▶ **Exercise objective**
Only these lines of the data below are wanted: the one with "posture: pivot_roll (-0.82", the one with "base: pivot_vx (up", and any lines between them, each repeated exactly.

▶ **Given data**
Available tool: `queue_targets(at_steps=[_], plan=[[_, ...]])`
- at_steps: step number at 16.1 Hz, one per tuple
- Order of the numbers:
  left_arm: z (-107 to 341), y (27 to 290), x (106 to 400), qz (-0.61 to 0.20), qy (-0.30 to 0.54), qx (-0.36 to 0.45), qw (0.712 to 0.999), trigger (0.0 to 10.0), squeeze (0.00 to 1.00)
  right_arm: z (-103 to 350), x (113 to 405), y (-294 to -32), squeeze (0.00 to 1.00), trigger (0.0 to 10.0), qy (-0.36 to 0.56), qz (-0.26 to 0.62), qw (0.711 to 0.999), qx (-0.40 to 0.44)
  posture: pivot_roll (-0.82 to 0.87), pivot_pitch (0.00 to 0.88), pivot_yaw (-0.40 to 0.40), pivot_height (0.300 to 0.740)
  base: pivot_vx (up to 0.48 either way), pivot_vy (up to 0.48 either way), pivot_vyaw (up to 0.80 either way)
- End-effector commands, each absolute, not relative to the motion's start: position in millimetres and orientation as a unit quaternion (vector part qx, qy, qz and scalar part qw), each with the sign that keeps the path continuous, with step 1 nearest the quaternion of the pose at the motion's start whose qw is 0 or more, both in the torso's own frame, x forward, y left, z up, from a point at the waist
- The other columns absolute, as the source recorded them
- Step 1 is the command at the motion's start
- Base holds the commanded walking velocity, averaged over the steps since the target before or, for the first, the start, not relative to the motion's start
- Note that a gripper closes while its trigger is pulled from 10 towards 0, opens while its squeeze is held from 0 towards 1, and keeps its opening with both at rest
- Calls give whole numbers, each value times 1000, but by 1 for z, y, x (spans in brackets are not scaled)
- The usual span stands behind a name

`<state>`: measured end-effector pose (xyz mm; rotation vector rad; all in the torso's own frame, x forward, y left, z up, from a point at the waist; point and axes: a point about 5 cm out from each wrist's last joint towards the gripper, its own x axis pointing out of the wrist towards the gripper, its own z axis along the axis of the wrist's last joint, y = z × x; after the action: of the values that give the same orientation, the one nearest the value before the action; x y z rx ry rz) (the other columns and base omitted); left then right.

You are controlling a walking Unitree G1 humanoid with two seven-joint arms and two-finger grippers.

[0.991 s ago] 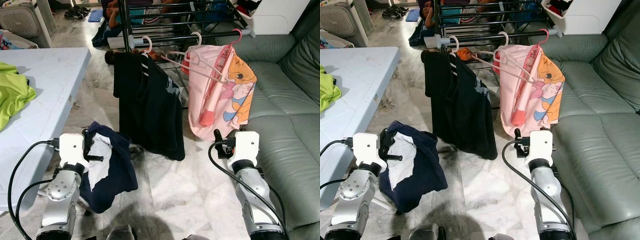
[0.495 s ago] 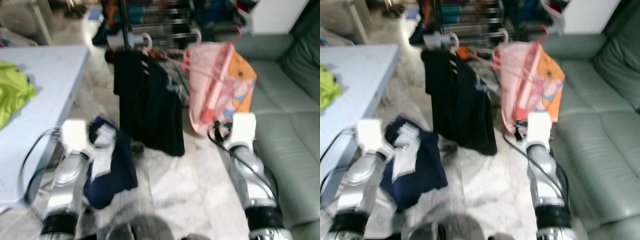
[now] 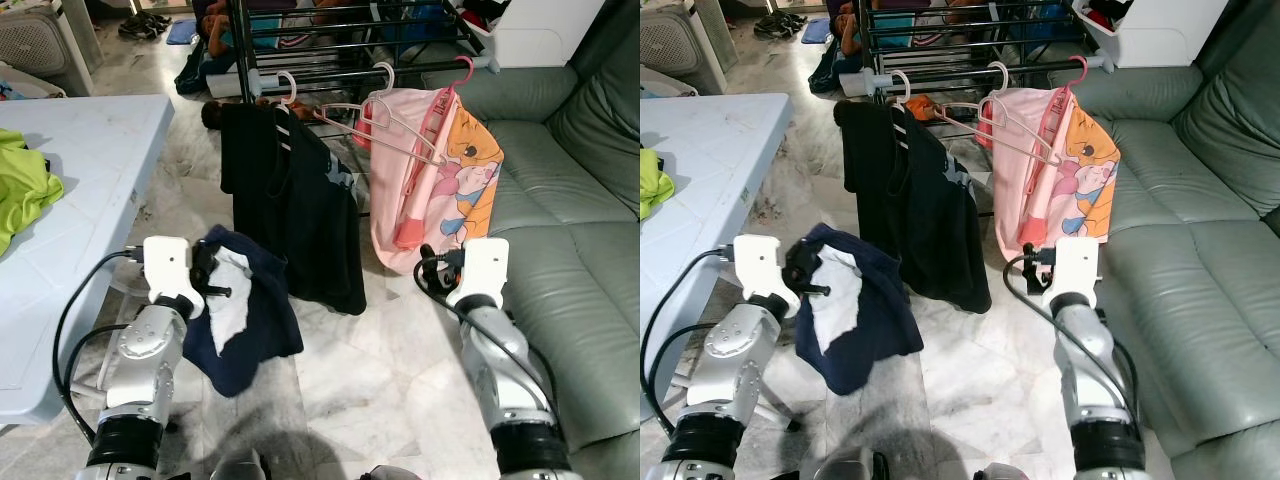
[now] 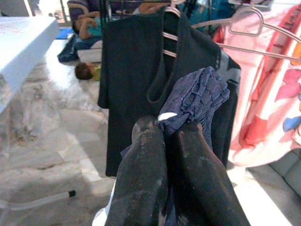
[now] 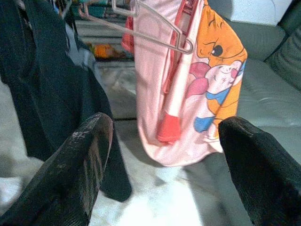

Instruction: Hang hanger

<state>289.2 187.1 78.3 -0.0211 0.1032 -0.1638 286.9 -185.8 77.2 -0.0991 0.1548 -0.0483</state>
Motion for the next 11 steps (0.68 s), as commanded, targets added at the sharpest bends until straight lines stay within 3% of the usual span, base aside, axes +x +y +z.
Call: queue_targets(at_steps=[1, 4, 11], plan=[[82, 185, 288, -99, 37, 5, 994, 10000, 0, 74, 285, -185, 0, 10000, 94, -23, 994, -46, -75, 0, 5, 740, 0, 0, 0], [88, 180, 288, -124, 21, -4, 992, 10000, 0, 72, 284, -190, 0, 10000, 91, -33, 994, -54, -75, 0, 13, 740, 100, 0, 0], [89, 173, 288, -145, 17, -9, 989, 10000, 0, 75, 288, -197, 0, 10000, 80, -66, 993, -62, -74, 0, 16, 740, 410, 0, 0]])
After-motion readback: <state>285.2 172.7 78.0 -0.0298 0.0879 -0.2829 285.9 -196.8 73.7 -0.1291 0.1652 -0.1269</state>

▶ **Solution for this exercise**
  posture: pivot_roll (-0.82 to 0.87), pivot_pitch (0.00 to 0.88), pivot_yaw (-0.40 to 0.40), pivot_height (0.300 to 0.740)
  base: pivot_vx (up to 0.48 either way), pivot_vy (up to 0.48 either way), pivot_vyaw (up to 0.80 either way)

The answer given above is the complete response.